# People's Choice Organics - Billy Styles



## bmw (Aug 29, 2018)

Has anyone tried People's Choice Organics products? I'm reading up on them and their founder. Seems legit. I've read some background on it's founder, Billy Styles and the guy has been doing gardening for 60 years. He really knows what he's talking about. They only make 3 products:

-Jackhammer - Liquid aerator that does not contain Ammonium Laureth Sulfate or SLS either. 
GUARANTEED ANALYSIS

Total Nitrogen (N) .............................................0.08%
0.08% Water Soluble Nitrogen
Soluble Potash (K2O) ............................................1%
Iron (Fe ............................................................ 0.04%
Zinc (Zn) .....................................................<0.0001%
Derived from:

Ascophyllum nodosum
Potassium hydroxide
Potassium humate
ALSO CONTAINS NON-PLANT FOOD INGREDIENTS

SOIL AMENDING INGREDIENTS

7.5% Humic Acid (derived from subbituminous coal)
2.5% Sea Kelp (derived from Ascophyllum nodosum)
90% Total Other Ingredients

-- Growzilla - 0-0-9.6 -- can put on anything, lawns, flowers, shrubs, trees, etc
Plant Food Ingredients

Sea Kelp, Amino Acids
Non Plant Food Ingredients

40% Humic Acids (derived from Leonardite Ore)
7.5% Sea Kelp (derived from Ascophyilum nodosum)
52.50% Other Ingredients: Amino Acids, Bio Carbon,Cotton Seed Oil,Beneficial Rhizosphere Microbes & Fulvic Acids, BioChar, Mycorrhizae, Cotton Seed Oil

-- Clear 90 -- 2-0-3 - blended with deep ocean water minerals
Guaranteed Analysis:

Total Nitrogen (N)........2.0%
Nitrate Nitrogen..........2.0%
Soluble Potash (K20)...3.0%
Derived From:

Potassium chloride
Sodium nitrate
Potassium sulfate

Anyway, they seem like good products so thought I'd share and ask if anyone has heard or used them.


----------



## Tmank87 (Feb 13, 2019)

I've heard of them, actually met him locally in Charlotte.

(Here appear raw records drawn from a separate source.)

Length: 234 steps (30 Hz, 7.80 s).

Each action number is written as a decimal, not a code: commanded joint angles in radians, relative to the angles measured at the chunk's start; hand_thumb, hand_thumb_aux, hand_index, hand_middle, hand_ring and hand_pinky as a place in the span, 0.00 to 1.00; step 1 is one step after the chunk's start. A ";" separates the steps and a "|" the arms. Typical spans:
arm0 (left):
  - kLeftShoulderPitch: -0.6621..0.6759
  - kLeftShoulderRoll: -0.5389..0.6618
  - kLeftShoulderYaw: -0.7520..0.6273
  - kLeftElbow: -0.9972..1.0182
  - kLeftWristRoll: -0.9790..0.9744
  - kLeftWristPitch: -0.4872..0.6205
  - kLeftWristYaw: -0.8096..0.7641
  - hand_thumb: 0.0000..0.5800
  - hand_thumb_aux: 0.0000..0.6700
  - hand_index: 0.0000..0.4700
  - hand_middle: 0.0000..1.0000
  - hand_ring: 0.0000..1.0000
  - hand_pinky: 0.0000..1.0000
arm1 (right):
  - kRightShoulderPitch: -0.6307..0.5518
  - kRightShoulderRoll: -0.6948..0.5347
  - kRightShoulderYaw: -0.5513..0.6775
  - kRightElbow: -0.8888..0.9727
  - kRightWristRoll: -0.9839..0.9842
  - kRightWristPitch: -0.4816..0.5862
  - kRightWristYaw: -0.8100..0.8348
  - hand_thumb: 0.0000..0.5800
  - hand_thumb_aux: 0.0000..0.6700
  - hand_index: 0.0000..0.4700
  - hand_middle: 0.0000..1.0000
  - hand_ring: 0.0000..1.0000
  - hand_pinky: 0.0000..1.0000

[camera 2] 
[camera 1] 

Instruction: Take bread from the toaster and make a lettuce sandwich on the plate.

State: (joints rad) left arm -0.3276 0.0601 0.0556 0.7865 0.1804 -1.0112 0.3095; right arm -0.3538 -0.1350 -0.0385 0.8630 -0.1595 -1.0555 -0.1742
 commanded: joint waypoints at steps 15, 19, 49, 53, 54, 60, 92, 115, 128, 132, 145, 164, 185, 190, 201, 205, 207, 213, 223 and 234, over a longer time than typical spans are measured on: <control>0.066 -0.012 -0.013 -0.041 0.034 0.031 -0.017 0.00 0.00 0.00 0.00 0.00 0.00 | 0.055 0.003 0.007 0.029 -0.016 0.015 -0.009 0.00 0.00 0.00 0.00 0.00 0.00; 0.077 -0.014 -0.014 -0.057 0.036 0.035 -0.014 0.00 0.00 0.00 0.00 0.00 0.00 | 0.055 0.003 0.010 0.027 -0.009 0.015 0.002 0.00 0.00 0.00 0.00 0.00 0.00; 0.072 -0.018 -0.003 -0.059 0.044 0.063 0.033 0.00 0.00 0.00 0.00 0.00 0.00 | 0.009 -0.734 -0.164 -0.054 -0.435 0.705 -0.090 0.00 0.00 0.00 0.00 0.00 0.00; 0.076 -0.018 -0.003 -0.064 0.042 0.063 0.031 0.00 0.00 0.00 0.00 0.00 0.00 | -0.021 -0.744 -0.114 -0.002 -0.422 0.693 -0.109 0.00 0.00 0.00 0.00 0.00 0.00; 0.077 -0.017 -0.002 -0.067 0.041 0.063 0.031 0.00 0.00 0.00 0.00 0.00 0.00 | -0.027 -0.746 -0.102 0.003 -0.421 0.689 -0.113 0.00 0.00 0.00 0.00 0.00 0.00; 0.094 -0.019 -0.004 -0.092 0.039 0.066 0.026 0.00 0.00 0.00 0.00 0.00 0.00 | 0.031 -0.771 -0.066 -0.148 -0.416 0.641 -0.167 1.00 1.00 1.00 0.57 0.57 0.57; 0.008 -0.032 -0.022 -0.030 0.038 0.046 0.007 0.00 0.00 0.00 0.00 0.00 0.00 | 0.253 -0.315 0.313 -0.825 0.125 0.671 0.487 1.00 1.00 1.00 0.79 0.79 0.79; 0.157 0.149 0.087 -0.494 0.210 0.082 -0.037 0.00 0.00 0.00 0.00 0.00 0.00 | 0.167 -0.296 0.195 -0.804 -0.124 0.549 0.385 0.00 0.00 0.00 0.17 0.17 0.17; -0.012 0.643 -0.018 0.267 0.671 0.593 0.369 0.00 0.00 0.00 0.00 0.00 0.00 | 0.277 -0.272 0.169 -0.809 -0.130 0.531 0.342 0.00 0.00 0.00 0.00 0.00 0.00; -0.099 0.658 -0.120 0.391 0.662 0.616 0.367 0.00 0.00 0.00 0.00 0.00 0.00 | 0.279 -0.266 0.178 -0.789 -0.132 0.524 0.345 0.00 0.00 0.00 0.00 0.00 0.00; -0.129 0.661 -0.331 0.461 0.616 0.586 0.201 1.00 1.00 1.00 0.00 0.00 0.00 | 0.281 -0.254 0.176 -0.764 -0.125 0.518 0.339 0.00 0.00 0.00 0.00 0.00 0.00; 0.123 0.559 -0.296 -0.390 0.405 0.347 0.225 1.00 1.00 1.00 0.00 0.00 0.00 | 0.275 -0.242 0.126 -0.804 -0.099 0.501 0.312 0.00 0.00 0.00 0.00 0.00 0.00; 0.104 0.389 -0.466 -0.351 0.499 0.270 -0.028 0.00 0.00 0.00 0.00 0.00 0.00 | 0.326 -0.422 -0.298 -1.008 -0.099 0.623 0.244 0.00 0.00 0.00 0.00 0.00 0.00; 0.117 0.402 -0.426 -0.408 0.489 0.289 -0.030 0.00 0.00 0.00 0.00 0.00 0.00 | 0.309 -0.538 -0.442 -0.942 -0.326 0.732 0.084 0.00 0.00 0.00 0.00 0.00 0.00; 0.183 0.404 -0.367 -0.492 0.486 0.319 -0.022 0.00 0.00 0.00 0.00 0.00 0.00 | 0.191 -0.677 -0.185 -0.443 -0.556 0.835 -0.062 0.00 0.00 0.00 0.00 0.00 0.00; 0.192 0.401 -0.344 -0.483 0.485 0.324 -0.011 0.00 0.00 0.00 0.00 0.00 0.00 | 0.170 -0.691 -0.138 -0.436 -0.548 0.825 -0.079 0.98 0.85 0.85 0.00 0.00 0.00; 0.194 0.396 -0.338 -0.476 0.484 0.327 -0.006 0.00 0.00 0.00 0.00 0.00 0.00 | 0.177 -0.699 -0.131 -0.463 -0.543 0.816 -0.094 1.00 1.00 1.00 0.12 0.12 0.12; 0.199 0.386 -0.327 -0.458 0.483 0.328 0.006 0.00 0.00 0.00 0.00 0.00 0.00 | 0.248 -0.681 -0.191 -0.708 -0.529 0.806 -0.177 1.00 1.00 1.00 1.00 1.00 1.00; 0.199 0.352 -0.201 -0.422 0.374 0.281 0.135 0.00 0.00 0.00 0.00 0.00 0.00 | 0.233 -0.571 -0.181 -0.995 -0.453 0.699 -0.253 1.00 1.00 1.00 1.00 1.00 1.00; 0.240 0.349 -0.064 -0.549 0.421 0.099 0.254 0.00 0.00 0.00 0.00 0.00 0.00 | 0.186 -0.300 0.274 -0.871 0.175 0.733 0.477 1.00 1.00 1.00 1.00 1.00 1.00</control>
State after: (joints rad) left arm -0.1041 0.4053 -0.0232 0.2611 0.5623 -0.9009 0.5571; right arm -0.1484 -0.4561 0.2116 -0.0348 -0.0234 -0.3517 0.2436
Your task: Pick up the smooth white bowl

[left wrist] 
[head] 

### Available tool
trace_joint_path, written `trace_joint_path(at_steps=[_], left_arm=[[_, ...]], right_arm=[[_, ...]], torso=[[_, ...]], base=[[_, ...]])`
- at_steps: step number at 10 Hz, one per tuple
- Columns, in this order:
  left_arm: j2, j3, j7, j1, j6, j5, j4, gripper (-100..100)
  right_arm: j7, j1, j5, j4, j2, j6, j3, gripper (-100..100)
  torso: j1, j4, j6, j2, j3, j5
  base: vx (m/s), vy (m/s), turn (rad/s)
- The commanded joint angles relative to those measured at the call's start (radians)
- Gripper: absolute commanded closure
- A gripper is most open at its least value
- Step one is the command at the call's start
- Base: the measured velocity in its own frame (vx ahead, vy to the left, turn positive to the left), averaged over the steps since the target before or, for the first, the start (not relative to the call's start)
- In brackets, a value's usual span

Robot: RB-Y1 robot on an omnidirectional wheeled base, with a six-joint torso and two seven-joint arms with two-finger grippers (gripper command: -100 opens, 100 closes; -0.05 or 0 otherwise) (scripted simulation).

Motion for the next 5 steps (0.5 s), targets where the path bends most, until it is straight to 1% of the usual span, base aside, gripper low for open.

I even have his products in my garage but havent thrown it down yet. Hes a bit quirky but seems to know his stuff.


----------



## MNReel (Jul 18, 2018)

@bmw I will be applying the Growzilla in the next couple of days. I will post more on here about it once I use it. I had some major thatch problems and heavily compacted clay. I'm adding in a liquid aeration for that purpose just waiting for it to come. I'm hoping it works and all the ingredients make me believe it will work. My lawn is primarily KBG but I do have some PRG and now noticing some how I got some TTTF (not happy about that and no idea where it came from).


----------



## bmw (Aug 29, 2018)

Cool, let me know how it goes. With the dry mix I would probably mix in a container separately, then fine strain it into your hose-end to prevent clogging (just in case). I'm really considering getting some once I run out of what I'm currently using. The ingredients in the Growzilla are pretty amazing. And a 2 pound dry mix goes a long way. I'm thinking of getting the 5 pound mix. But I'm also considering Kelp4Less Extreme Blend.

I expect if you consistently spray this stuff every 2-4 weeks you will see great improvement by the end of the growing season.


----------